Zero Trust networks solve the “flat network” problem that helps attackers move undetected inside corporate networks so they can find and exfiltrate sensitive data. The shift to Zero Trust is applicable across all industries — from government to retail, healthcare, and everything in between. Here are five steps to get companies started on the path to Zero Trust.
Identify Your Sensitive Data
This may seem simple, but it’s more challenging than you might think. It’s impossible to protect data that you can’t see. If you don’t know where your enterprise stores data, who specifically uses it, how sensitive it is, or how employees, partners, and customers use it, then you’re putting your organization at risk. Before investing in security controls, companies must identify the data to protect. Once data is identified, it’s necessary to make the data classification useful, and simplification is key.
Map the Data Flows of Your Sensitive Data
It’s crucial to understand how data flows across the network and between users and resources. Engaging multiple stakeholders such as application and network architects to create a transaction flow map is important because they bring different information to the conversation. Additionally, security teams should streamline their flow diagrams by leveraging existing models. For example, the Payment Card Industry Data Security Standard (PCI/DSS) requires organizations to create data flow diagrams to help them fully understand all cardholder data flows, and ensure that they’re effective in securing the cardholder data environment.
Architect Your Network
The actual design of a Zero Trust network should be based on how transactions flow across a network and how users and applications access toxic data. With an optimized flow in mind, it’s time to identify where microperimeters should be placed and segmented with physical or virtual appliances. For example, in a network where the compute environment is physical, the segmentation gateway usually will be physical as well. But if you’ve decided to adopt a highly virtualized compute environment, you may want to use a virtual segmentation gateway.
Create Your Automated Rule Base
Once the design team has determined the optimum traffic flow, the next step is to determine how to enforce access control and inspection policies at the segmentation gateway. One key principle of Zero Trust is that security pros must limit access on a need-to-know basis and strictly enforce this access control. To define these rules, the design team must have a detailed understanding of which users have access to which data. It’s no longer enough to know the source address, destination address, port, and protocol. Security teams need to understand the asserted user identity as well as the application, which will often serve as a proxy for the data type in the modern segmentation gateway.

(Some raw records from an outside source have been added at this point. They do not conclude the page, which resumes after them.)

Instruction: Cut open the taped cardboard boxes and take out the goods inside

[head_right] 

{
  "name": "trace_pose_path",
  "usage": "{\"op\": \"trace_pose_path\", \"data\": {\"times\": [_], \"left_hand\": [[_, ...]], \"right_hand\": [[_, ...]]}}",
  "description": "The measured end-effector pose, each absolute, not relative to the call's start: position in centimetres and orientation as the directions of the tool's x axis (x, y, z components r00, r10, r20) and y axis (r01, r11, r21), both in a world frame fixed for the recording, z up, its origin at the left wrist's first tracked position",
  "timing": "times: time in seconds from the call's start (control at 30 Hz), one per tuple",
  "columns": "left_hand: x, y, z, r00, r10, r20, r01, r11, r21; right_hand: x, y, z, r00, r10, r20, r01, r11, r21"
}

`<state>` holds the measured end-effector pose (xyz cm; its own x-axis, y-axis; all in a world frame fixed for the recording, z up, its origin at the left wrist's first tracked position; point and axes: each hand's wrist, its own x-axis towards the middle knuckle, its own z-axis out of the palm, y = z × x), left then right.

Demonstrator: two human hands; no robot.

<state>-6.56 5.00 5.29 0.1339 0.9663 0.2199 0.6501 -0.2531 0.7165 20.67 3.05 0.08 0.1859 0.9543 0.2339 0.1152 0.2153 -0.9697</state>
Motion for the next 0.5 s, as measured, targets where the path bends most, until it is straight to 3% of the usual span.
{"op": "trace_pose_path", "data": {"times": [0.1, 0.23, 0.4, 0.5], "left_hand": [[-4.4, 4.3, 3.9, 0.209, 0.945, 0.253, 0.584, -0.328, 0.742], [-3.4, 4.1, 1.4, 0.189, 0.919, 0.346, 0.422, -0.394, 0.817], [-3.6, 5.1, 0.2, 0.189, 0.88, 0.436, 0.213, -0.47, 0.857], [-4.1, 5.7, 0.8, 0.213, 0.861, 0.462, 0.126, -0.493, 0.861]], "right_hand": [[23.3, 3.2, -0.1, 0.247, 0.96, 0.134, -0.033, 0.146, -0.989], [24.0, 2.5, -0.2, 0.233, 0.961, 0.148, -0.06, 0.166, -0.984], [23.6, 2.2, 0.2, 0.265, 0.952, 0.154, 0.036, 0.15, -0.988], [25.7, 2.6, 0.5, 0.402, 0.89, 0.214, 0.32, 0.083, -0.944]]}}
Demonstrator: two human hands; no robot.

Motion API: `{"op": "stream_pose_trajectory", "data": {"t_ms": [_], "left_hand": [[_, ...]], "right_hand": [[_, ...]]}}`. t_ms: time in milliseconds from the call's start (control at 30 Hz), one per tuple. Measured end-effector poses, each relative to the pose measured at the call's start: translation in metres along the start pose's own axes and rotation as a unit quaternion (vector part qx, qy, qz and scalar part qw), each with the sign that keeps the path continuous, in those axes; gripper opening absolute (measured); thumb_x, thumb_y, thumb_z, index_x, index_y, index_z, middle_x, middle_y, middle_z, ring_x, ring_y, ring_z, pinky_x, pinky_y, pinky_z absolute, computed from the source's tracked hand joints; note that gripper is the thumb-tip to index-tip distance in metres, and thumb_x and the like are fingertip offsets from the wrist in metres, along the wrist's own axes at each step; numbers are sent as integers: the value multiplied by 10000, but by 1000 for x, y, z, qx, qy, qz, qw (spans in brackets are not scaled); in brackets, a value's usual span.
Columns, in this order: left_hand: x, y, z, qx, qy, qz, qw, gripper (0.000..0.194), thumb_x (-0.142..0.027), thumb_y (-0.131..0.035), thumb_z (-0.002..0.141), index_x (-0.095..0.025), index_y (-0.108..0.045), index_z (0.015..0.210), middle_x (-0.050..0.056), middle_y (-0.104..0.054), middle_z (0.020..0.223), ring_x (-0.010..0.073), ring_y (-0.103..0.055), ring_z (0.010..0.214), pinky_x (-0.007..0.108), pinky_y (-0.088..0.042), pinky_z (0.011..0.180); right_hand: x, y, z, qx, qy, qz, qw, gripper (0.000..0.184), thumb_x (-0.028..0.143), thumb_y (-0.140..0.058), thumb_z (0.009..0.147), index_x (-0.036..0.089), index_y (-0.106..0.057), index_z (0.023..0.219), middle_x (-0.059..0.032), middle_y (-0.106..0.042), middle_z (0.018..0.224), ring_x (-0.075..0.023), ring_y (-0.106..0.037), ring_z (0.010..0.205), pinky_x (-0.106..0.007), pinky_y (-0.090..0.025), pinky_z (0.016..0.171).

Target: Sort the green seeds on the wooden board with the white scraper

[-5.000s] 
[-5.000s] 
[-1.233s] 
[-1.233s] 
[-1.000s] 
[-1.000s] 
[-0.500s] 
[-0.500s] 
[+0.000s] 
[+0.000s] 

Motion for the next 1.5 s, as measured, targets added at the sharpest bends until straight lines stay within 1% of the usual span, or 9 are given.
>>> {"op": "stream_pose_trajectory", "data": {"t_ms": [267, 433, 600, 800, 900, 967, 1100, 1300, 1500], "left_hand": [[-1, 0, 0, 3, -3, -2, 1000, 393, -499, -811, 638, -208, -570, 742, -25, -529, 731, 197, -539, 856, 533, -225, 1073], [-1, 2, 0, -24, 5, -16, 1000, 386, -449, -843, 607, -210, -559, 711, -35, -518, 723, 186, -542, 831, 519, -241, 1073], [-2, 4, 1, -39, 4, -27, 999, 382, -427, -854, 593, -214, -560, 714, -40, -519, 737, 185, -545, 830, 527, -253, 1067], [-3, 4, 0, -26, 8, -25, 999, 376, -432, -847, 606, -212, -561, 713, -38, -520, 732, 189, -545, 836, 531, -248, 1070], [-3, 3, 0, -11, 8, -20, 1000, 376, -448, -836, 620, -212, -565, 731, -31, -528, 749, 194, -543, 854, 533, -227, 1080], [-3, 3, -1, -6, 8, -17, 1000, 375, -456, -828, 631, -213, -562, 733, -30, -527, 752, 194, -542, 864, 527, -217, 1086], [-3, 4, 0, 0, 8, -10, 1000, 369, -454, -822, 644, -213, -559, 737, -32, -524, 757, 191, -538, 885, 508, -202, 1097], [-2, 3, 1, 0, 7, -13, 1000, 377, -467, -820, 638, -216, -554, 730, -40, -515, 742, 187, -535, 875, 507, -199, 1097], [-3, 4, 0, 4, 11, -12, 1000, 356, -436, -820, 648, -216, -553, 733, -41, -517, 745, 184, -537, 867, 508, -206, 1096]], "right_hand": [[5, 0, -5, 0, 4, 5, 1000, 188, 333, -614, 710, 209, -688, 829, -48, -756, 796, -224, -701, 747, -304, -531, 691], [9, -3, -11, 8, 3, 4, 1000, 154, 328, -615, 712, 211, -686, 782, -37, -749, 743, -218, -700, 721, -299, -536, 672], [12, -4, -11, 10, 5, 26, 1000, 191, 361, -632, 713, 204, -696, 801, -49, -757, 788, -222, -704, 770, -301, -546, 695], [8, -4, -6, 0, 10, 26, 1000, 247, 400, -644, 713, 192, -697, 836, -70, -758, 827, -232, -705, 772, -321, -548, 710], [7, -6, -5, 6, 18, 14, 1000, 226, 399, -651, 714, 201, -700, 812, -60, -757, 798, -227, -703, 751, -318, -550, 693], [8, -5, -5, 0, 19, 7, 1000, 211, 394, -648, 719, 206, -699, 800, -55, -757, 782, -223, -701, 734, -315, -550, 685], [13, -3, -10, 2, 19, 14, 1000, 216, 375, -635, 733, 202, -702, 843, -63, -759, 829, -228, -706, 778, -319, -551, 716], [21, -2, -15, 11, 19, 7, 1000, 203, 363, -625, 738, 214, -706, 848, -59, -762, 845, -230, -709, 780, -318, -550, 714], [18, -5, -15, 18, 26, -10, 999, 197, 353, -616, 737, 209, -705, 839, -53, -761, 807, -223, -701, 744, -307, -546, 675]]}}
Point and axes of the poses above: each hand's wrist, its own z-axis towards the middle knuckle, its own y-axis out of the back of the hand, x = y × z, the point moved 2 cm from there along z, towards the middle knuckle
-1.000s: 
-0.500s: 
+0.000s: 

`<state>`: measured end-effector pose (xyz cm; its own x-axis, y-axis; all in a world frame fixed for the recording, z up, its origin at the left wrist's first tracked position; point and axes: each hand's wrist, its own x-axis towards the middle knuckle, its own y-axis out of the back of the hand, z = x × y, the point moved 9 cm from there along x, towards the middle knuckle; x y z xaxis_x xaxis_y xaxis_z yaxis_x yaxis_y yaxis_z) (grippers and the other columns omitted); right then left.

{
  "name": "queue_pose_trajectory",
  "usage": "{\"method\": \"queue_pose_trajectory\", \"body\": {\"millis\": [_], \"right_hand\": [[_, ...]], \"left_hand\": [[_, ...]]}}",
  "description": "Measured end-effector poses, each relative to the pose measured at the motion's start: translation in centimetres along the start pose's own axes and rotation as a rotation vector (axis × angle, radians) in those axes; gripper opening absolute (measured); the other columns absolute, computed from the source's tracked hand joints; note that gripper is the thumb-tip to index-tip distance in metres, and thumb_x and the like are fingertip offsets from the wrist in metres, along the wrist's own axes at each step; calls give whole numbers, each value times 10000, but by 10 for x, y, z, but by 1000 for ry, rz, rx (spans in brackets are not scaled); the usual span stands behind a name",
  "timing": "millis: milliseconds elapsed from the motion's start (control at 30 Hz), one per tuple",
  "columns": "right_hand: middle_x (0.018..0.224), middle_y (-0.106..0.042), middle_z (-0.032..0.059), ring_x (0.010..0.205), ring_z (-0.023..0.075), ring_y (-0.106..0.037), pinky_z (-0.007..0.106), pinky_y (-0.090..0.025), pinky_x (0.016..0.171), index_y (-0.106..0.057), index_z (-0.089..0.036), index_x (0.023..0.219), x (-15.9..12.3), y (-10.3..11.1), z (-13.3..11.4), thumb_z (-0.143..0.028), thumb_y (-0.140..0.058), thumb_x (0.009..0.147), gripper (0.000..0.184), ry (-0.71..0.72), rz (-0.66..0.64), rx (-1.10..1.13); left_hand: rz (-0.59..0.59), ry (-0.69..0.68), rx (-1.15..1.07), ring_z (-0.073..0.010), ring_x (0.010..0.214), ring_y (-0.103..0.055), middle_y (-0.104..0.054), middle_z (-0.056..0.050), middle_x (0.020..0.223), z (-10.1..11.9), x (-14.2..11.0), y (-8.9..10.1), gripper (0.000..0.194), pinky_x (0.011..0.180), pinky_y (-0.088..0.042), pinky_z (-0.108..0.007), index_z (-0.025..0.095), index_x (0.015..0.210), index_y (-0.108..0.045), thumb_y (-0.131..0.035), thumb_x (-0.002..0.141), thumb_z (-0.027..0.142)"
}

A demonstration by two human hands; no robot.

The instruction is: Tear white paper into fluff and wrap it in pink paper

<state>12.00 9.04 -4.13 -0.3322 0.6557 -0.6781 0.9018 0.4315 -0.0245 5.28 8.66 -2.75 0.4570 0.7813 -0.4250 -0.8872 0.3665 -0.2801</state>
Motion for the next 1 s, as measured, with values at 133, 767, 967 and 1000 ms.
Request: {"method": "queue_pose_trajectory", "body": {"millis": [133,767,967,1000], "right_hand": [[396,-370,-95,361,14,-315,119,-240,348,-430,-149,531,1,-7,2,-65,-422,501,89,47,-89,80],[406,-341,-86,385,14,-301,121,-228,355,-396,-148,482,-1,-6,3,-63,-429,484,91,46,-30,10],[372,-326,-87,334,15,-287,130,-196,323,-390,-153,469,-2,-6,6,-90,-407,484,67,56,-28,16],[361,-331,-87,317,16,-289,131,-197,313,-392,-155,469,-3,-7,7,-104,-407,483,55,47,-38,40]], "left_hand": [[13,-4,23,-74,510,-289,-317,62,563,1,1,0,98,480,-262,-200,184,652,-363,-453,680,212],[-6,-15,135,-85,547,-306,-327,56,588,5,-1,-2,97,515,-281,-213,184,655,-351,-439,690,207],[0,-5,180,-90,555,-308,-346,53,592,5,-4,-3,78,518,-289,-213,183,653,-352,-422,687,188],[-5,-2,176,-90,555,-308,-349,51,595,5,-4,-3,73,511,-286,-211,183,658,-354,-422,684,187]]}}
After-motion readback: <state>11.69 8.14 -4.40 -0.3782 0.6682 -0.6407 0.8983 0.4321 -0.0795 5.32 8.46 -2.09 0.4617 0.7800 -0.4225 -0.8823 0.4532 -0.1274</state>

Continuously Monitor the Ecosystem
Another core tenet of the Zero Trust model is to log and inspect all traffic, not just external traffic, for both malicious activity and areas of improvement. In the old broken-trust model, traffic was logged only if it came primarily from the Internet and hit edge devices. The syslog protocol would then be used to capture information that would be analyzed in a security information management tool. However, that method doesn’t provide enough context to make good security decisions — internal traffic must be held to the same standards. This is accomplished because a Zero Trust network is designed so that the segmentation gateway can send all of the data flowing through it, including traffic destined for both internal and external network segments, to a security analytics tool for closer inspection.
In today’s threat landscape, skilled, well-funded, organized cybercriminals are constantly working to steal vital information from businesses. Where today’s security approaches fail to protect data, Zero Trust remains the best, most modern way to keep your network secure.
Implemented incrementally, the Zero Trust model enables all organizations to start immediately. Identifying your critical data is the first step. Since the point solutions and tools required of a Zero Trust implementation are already in market and sufficiently matured to a greater or lesser extent, waiting for new technology will not stand in the way.
Your Zero Trust journey can begin today.